INFORMATION PROVIDED Block Start
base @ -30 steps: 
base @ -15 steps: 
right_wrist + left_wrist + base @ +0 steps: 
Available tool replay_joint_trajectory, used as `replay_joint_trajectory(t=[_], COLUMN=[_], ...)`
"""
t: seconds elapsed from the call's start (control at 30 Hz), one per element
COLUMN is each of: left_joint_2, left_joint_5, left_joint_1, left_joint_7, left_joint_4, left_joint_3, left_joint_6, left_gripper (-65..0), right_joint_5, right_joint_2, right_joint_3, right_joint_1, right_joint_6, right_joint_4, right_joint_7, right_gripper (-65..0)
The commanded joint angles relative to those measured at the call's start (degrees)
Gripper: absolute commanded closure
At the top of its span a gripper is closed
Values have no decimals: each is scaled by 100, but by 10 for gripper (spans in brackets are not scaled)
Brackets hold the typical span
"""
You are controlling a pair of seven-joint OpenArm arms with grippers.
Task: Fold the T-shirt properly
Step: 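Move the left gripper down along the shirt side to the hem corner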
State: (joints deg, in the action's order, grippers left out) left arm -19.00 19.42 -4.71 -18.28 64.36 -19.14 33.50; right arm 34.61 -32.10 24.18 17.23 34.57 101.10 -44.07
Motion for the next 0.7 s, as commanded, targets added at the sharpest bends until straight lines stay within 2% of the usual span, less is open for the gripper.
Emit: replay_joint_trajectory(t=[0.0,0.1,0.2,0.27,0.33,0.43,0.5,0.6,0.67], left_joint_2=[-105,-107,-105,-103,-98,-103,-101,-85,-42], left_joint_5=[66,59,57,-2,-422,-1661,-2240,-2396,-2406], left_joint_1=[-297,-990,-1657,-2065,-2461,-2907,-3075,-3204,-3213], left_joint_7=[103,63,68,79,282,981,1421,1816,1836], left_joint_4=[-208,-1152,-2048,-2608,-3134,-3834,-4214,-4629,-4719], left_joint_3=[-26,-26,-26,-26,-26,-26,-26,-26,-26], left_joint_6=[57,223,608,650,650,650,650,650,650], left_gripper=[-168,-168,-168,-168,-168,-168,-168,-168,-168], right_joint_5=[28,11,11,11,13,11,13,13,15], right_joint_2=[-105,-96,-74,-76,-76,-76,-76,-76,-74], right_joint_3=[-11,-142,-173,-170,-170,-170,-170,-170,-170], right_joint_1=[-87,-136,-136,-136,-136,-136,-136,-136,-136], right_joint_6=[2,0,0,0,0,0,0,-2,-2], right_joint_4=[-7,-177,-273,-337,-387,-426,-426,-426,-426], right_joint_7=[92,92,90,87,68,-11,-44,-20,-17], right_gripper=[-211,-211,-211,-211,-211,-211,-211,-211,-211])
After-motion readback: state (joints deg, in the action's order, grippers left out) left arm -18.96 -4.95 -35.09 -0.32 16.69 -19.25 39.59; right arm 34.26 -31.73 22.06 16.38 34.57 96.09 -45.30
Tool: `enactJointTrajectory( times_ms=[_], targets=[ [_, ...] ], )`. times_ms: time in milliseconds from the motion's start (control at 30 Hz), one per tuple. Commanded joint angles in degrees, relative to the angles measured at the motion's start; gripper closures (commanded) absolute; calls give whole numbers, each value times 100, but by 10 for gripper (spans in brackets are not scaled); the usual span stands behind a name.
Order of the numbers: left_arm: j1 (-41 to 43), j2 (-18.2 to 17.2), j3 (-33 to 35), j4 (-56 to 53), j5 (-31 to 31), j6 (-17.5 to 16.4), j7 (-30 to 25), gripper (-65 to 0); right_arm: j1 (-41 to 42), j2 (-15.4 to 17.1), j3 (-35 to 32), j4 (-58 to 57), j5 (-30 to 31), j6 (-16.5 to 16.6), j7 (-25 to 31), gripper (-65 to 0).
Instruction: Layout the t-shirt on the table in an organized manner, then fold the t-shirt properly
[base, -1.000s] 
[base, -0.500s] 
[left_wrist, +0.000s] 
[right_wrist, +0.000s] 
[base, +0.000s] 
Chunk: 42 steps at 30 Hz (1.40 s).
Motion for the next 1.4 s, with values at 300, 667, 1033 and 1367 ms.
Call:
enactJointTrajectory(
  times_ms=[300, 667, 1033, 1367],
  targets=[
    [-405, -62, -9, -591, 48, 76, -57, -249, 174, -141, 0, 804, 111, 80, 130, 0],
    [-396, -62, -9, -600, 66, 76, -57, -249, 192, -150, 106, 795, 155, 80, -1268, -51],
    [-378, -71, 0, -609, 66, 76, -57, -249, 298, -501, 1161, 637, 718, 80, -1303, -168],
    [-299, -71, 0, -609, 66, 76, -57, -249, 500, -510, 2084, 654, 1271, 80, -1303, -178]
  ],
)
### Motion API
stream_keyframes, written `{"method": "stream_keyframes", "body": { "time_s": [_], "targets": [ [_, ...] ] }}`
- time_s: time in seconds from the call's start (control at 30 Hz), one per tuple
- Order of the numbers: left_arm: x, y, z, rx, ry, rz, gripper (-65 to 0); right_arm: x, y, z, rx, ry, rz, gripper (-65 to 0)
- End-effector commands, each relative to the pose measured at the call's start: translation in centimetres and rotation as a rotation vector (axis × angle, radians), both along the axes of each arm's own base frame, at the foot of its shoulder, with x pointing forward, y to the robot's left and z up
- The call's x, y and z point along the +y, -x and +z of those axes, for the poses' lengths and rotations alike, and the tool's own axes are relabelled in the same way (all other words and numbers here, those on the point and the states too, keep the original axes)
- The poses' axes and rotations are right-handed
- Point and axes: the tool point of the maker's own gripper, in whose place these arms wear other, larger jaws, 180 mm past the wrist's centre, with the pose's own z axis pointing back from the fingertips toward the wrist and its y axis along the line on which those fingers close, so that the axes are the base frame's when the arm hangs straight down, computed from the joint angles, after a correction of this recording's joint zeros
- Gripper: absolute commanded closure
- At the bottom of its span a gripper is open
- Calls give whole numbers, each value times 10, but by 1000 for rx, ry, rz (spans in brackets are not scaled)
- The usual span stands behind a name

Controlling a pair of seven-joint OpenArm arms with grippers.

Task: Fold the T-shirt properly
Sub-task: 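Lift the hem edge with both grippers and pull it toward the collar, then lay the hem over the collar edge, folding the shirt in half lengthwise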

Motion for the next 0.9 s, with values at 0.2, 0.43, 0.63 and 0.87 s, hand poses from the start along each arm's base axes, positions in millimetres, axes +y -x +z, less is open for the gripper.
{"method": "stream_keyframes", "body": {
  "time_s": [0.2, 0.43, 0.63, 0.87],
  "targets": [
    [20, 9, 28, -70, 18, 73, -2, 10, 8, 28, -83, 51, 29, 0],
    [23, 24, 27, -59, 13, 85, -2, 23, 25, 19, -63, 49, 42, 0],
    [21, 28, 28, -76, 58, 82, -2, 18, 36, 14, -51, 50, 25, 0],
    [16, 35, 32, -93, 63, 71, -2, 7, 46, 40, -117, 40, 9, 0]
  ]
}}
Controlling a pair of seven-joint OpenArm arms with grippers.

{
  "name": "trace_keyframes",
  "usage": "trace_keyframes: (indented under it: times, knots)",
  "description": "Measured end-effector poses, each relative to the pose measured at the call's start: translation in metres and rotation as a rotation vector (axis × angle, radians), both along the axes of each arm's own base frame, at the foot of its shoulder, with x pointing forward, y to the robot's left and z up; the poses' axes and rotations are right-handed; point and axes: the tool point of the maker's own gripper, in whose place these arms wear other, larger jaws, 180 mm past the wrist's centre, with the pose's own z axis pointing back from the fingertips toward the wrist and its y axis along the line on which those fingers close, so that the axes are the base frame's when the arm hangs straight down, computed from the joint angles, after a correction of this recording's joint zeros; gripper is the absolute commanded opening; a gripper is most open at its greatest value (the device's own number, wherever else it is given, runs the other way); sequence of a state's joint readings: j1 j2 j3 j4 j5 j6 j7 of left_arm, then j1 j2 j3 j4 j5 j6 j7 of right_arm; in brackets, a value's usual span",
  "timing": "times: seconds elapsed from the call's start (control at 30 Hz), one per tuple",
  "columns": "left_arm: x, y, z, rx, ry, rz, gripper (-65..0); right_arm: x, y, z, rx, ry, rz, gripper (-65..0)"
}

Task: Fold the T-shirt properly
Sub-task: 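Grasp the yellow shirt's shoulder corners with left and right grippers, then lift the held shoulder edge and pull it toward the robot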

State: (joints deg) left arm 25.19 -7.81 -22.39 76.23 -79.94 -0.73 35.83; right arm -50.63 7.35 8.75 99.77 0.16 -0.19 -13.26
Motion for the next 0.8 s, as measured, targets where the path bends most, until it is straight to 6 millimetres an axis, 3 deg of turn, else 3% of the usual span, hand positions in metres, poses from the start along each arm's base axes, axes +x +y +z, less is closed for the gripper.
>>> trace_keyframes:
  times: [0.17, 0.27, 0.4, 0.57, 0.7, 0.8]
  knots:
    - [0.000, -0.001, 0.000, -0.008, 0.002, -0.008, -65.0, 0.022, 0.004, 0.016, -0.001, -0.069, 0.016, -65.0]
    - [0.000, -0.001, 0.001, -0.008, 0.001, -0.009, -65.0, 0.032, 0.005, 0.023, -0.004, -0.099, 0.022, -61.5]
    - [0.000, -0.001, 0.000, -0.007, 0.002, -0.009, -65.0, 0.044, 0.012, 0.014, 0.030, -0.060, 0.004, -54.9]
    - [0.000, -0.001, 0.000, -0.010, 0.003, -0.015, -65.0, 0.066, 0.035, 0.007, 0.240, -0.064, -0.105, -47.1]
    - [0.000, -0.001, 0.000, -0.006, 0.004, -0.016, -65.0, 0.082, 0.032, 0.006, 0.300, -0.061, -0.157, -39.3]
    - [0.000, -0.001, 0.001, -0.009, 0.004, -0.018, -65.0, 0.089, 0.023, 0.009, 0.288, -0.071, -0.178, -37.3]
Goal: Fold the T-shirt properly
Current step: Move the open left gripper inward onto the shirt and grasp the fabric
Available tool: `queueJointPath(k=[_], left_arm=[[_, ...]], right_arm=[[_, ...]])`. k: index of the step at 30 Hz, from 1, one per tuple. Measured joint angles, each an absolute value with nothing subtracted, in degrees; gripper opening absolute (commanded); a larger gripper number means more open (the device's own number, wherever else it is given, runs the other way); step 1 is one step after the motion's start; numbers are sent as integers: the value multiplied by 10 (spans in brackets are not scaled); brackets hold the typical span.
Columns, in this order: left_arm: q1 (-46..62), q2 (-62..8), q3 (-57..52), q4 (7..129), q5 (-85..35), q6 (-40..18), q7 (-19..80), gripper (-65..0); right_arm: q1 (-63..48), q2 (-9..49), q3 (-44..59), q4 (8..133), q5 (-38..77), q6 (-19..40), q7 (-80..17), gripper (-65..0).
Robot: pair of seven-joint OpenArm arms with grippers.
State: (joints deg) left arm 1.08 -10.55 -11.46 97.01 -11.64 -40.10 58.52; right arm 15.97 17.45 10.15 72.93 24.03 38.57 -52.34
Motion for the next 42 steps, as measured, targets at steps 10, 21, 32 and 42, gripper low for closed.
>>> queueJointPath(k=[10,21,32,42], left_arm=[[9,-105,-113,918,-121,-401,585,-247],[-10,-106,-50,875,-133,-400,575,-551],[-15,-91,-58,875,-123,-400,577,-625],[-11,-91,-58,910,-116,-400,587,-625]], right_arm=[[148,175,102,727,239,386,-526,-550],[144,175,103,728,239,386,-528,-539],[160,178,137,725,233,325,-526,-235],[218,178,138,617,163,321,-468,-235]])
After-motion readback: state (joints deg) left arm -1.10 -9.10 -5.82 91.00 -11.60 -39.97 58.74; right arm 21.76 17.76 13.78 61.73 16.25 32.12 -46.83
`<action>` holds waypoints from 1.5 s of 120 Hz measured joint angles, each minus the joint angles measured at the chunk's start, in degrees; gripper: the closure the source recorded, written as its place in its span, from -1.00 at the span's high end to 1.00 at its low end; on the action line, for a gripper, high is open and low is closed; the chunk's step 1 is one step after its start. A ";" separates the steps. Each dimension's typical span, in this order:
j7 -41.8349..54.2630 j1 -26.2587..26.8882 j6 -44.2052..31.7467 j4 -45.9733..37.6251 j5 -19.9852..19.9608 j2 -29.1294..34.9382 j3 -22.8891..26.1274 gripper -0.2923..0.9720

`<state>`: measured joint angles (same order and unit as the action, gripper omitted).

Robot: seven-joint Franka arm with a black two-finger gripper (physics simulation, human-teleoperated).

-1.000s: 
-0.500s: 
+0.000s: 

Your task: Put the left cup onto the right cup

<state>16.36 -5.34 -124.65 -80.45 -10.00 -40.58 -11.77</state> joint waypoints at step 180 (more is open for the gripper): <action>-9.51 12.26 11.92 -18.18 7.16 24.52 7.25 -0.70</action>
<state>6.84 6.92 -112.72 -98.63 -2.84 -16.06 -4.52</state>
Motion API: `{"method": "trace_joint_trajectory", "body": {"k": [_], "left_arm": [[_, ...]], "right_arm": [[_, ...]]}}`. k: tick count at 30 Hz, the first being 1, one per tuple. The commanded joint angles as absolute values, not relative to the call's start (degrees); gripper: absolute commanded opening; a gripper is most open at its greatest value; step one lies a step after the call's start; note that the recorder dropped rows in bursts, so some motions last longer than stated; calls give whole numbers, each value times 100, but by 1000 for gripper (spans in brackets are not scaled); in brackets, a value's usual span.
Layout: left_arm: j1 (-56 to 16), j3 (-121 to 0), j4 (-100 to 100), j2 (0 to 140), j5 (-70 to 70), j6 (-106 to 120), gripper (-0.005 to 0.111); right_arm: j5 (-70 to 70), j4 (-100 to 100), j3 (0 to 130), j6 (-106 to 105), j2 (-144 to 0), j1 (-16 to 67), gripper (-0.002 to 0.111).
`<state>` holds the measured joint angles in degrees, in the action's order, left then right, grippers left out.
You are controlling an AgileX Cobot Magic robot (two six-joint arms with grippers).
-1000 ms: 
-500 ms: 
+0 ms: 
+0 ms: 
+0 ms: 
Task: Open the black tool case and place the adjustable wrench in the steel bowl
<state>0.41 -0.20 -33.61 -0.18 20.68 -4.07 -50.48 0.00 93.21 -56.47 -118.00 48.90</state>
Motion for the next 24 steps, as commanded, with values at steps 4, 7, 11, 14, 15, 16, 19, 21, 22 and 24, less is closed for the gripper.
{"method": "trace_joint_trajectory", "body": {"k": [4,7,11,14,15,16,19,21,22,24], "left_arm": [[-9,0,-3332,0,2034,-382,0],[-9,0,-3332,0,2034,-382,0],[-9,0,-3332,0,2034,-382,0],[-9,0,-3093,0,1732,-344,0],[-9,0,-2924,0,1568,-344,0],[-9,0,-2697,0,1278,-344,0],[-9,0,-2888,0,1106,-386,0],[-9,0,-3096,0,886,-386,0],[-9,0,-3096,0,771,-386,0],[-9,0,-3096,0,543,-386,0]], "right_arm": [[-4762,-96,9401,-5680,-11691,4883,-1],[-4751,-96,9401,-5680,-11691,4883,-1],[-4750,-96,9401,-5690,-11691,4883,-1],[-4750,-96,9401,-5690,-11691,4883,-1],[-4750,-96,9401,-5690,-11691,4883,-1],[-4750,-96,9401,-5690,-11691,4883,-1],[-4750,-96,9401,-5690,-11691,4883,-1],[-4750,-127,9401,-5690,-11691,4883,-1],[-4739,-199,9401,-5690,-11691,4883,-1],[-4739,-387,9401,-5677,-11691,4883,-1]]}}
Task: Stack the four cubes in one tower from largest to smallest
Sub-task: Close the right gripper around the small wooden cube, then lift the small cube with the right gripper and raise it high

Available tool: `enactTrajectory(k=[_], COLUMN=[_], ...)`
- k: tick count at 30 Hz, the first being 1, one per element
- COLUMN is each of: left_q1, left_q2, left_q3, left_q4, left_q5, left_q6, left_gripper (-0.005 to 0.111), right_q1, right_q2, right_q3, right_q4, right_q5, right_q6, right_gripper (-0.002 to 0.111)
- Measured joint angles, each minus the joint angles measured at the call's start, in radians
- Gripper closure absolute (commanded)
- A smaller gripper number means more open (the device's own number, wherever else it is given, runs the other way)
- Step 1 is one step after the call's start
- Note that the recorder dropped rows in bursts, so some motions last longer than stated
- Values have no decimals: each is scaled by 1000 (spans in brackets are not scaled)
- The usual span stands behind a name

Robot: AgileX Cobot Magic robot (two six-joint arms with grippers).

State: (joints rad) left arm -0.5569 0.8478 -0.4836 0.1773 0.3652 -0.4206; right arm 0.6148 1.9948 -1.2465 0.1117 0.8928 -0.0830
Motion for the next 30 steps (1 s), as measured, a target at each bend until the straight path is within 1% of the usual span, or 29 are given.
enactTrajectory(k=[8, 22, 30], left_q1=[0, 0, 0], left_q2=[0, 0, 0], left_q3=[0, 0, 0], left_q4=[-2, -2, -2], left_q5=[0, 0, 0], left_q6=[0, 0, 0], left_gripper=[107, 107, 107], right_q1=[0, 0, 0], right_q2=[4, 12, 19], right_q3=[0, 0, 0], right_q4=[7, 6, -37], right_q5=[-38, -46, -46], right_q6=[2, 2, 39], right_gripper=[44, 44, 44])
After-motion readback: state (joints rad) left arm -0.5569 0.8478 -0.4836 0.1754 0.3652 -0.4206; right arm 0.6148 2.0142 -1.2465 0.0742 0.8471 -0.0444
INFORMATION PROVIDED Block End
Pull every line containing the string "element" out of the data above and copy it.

TASK ANSWER:
t: seconds elapsed from the call's start (control at 30 Hz), one per element
- k: tick count at 30 Hz, the first being 1, one per element

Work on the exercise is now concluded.